Es ist eine Rettung in letzter Minute. Erst 2014 erwarb der jetzige Eigentümer das Grundstück. „Der Vorbesitzer hat das Haus verkommen lassen“, sagt Michael Clavén. „Dadurch ist der Schwammbefall inzwischen sehr weit fortgeschritten.“ Außerdem wurden durch den Vorbesitzer Ausstattungsstücke beseitigt. Clavén ist bei der Greifswalder Tangram Planwerkstatt zuständig für das Projekt. „Das Haus bekommt seine alte klassizistische Fassade zurück“, kündigt der Bauingenieur an. Die nun zu rekonstruierende Außenhaut stammt laut dem Kunsthistoriker Felix Schönrock wahrscheinlich von Caspar David Friedrichs Zeichenlehrer Johann Gottfried Quistorp. Sie ähnelte der des Pfarrhauses von St. Marien in der Loefflerstraße.
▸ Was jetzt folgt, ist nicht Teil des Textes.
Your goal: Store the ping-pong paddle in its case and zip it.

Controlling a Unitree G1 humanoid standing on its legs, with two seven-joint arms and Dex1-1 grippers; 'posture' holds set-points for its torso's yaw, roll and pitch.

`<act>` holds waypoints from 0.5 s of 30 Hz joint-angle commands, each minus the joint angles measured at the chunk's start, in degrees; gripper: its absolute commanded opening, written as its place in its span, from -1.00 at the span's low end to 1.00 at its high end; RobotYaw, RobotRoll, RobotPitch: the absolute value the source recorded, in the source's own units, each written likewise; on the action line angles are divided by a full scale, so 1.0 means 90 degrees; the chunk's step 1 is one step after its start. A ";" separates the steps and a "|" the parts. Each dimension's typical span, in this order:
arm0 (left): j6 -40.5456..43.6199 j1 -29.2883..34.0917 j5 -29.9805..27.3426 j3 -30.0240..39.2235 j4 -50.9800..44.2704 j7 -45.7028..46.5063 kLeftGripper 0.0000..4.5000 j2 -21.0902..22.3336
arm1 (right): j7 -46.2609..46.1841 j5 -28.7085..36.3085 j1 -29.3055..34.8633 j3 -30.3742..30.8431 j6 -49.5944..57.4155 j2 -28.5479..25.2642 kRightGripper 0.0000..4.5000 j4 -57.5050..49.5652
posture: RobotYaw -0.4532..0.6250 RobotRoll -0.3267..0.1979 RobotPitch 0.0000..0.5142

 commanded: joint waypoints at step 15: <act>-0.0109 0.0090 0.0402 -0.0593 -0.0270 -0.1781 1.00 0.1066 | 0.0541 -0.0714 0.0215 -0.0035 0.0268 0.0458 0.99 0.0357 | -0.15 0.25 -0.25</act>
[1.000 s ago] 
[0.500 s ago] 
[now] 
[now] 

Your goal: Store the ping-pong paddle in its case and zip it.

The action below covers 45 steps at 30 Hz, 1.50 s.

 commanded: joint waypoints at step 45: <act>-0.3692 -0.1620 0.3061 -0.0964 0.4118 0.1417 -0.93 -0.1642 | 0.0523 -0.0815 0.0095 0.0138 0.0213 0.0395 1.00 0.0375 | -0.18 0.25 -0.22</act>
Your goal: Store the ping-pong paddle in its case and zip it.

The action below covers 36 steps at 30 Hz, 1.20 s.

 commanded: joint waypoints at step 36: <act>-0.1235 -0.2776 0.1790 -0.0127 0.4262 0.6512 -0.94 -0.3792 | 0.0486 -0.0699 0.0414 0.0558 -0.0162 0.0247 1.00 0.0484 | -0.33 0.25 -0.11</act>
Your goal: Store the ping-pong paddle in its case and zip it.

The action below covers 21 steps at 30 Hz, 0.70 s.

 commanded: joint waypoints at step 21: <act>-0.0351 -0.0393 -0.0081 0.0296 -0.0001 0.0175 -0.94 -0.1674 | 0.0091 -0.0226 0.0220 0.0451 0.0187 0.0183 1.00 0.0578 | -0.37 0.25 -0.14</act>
Etwa eineinhalb Jahre werde es dauern, bis die Restaurierung des Denkmals beendet sei, schätzt Michael Clavén ein. Dann werden in der Steinbeckerstraße 35 insgesamt sechs Wohnungen entstanden sein.

Die innere Struktur bleibt erhalten. Das heißt, dass die künftigen Mieter auch mit Durchgangszimmern leben müssen.

Zwei Seitenflügel werden errichtet, einen gab es schon früher. „Es ist ja ein großbürgerliches Haus“, erinnert Clavén. Ob und wie viel nach der Restaurierung von den gemalten toskanischen Säulen, Palmblattfriesen, der Pergola im pompejanischen Stil zu sehen sein wird, sei letztlich eine Frage des Geldes. Rasch steigende Baupreise sind auch für dieses Projekt ein Problem. Erhalten werden die Malereien auf jeden Fall, betont Clavén.

Bauherr des 1804 errichteten Hauses war Baltzer Peter von Vahl. Er verkaufte schon kurze Zeit später an Carl Gesterding. Der Greifswalder Bürgermeister ist der Begründer der neueren Greifswalder Stadtgeschichtsschreibung.

Seit 1878 ist die Steinbeckerstraße 35 mit dem Fleischerhandwerk verbunden. Der Fleischermeister Ernst Lodin erwarb damals das Gebäude. Zuletzt befand sich in dem Eckhaus ein Fleischerladen. 1932 erfolgte ein Umbau. Als Fleischerei war das Gebäude auch in DDR bekannt.

Der Verkauf des Gebäudes an einen Bad Honnefer nach der Wende wurde zum Desaster. Über 20 Jahre stand es leer. Schon 2004 berichtete die OZ, dass dessen Ankündigung zum Bauen keine Taten folgen würden. Die Greifswalder Altstadtinitiative und Stadtpolitiker forderten immer wieder vergeblich, dass etwas für die Rettung des Denkmals unternommen werden müsse. Erst 2014 kam mit dem Verkauf an den neuen Eigentümer Bewegung in die verfahrene Kiste.